In 1727, he first entered the Paris Academy Prize Problem competition. Pierre Bouguer, who became known as "the father of naval architecture", won and Euler took second place. Euler won this annual prize twelve times. Around this time Johann Bernoulli's two sons and Nicolaus, were working at the Imperial Russian Academy of Sciences in Saint Petersburg. On 31 July 1726, Nicolaus died of appendicitis after spending less than a year in Russia, when Daniel assumed his brother's position in the mathematics/physics division, he recommended that the post in physiology that he had vacated be filled by his friend Euler. In November 1726 Euler eagerly accepted the offer, but delayed making the trip to Saint Petersburg while he unsuccessfully applied for a physics professorship at the University of Basel. Euler arrived in Saint Petersburg on 17 May 1727, he was promoted from his junior post in the medical department of the academy to a position in the mathematics department. He lodged with Daniel Bernoulli with whom he worked in close collaboration.

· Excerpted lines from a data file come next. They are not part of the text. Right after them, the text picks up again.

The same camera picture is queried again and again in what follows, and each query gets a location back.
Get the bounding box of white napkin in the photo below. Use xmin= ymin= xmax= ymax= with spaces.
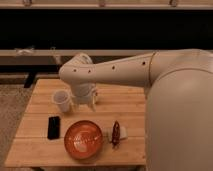
xmin=107 ymin=126 xmax=128 ymax=142

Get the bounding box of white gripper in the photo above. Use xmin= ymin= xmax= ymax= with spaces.
xmin=70 ymin=83 xmax=96 ymax=112

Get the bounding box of white plastic cup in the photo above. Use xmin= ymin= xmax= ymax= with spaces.
xmin=52 ymin=90 xmax=71 ymax=113

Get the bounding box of black rectangular block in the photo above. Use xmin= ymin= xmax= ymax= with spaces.
xmin=47 ymin=116 xmax=60 ymax=140

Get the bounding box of wooden table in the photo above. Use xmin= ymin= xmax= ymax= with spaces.
xmin=5 ymin=79 xmax=146 ymax=167

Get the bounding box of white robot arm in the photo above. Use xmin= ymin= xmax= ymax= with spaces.
xmin=59 ymin=49 xmax=213 ymax=171

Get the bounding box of orange bowl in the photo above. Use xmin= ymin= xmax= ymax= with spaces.
xmin=64 ymin=120 xmax=103 ymax=160

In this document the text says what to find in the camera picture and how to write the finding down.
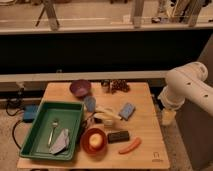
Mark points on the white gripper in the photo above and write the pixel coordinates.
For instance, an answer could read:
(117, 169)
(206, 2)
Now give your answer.
(167, 116)

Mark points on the blue sponge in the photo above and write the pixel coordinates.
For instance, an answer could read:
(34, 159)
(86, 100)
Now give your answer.
(127, 110)

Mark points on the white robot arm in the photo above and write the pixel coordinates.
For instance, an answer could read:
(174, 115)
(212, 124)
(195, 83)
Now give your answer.
(185, 82)

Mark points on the orange carrot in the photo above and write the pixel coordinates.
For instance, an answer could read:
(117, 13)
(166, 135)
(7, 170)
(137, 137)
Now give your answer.
(131, 146)

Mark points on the black rectangular block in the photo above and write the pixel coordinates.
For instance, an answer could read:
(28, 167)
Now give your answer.
(120, 136)

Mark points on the yellow banana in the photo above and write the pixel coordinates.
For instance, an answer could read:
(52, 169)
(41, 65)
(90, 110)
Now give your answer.
(103, 113)

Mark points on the yellow apple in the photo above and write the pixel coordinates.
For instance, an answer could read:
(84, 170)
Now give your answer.
(95, 141)

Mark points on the purple bowl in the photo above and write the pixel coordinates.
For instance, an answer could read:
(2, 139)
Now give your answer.
(80, 88)

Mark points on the green plastic tray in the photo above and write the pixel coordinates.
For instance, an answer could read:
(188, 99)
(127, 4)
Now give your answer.
(54, 132)

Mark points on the grey cloth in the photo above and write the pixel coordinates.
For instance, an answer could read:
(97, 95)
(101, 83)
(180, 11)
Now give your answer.
(61, 142)

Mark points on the metal fork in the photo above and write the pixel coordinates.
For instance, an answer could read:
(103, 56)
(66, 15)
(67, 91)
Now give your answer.
(54, 125)

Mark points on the blue box on floor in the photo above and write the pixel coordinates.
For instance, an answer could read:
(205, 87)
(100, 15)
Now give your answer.
(30, 113)

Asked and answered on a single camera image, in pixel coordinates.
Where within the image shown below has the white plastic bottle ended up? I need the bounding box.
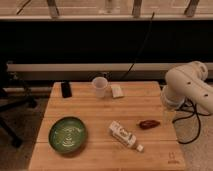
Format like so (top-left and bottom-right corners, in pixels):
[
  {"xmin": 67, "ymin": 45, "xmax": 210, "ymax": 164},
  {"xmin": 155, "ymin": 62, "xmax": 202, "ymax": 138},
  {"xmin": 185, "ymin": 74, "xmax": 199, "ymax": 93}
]
[{"xmin": 109, "ymin": 121, "xmax": 144, "ymax": 152}]

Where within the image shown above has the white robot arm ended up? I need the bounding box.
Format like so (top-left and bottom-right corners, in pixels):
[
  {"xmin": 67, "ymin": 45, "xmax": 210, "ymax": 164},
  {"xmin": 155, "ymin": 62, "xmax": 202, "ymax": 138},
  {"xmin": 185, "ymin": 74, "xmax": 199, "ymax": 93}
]
[{"xmin": 161, "ymin": 61, "xmax": 213, "ymax": 114}]

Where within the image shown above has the green ceramic bowl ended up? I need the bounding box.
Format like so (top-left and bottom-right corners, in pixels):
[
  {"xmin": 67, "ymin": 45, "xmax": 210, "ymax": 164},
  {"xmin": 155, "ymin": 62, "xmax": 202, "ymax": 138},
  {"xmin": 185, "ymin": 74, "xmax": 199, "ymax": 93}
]
[{"xmin": 48, "ymin": 117, "xmax": 87, "ymax": 154}]

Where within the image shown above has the small white box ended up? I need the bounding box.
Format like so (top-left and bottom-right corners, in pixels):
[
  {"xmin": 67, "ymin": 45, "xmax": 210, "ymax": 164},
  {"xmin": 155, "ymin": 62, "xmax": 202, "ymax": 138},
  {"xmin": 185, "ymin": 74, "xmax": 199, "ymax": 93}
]
[{"xmin": 111, "ymin": 84, "xmax": 124, "ymax": 98}]

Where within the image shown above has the translucent plastic cup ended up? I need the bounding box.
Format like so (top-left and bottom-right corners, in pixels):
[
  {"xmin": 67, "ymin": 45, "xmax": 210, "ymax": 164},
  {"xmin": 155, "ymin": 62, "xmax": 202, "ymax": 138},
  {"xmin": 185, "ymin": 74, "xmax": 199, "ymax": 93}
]
[{"xmin": 92, "ymin": 77, "xmax": 108, "ymax": 98}]

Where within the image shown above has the black smartphone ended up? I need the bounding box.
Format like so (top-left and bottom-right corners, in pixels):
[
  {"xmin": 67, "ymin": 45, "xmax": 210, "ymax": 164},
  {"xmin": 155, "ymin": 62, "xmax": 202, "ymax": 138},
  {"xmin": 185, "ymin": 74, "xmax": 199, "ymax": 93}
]
[{"xmin": 61, "ymin": 82, "xmax": 72, "ymax": 98}]

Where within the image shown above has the black office chair base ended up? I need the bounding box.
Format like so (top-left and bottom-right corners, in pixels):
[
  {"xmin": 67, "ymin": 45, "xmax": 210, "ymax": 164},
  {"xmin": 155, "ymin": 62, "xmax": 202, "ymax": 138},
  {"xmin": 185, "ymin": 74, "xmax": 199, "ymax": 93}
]
[{"xmin": 0, "ymin": 61, "xmax": 38, "ymax": 149}]

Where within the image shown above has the black floor cable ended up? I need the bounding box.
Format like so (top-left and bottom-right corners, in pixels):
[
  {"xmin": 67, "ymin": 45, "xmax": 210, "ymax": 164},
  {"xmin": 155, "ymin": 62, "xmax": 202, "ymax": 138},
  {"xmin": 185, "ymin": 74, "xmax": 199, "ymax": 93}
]
[{"xmin": 172, "ymin": 99, "xmax": 212, "ymax": 145}]

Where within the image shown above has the black hanging cable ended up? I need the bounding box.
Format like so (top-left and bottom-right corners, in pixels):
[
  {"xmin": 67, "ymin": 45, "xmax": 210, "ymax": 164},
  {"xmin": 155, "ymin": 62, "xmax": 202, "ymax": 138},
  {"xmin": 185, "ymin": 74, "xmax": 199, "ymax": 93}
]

Euler settled into life in Saint Petersburg. He took on an additional job as a medic in the Russian Navy; the Academy at Saint Petersburg, established by Peter the Great, was intended to improve education in Russia and to close the scientific gap with Western Europe. As a result, it was made attractive to foreign scholars like Euler; the academy possessed ample financial resources and a comprehensive library drawn from the private libraries of Peter himself and of the nobility. Few students were enrolled in the academy in order to lessen the faculty's teaching burden, the academy emphasized research and offered to its faculty both the time and the freedom to pursue scientific questions; the Academy's benefactress, Catherine I, who had continued the progressive policies of her late husband, died on the day of Euler's arrival. The Russian nobility gained power upon the ascension of the twelve-year-old Peter II; the nobility was suspicious of the academy's foreign scientists, thus cut funding and caused other difficulties for Euler and his colleagues.
Conditions improved after the death of Peter II, Euler swiftly rose through the ranks in the academy and was made a professor of physics in 1731. Two years Daniel Bernoulli, fed up with the censorship and hostility he faced at Saint Petersburg, left for Basel. Euler succeeded him as the head of the mathematics department. On 7 January 1734, he married Katharina Gsell, a daughter of Georg Gsell, a painter from the Academy Gymnasium; the young couple bought a house by the Neva River. Of their thirteen children, only five survived childhood. Concerned about the continuing turmoil in Russia, Euler left St. Petersburg on 19 June 1741 to take up a post at the Berlin Academy, which he had been offered by Frederick the Great of Prussia, he lived for 25 years in Berlin. In Berlin, he published the two works for which he would become most renowned: the Introductio in analysin infinitorum, a text on functions published in 1748, the Institutiones calculi differentialis, published in 1755 on differential calculus.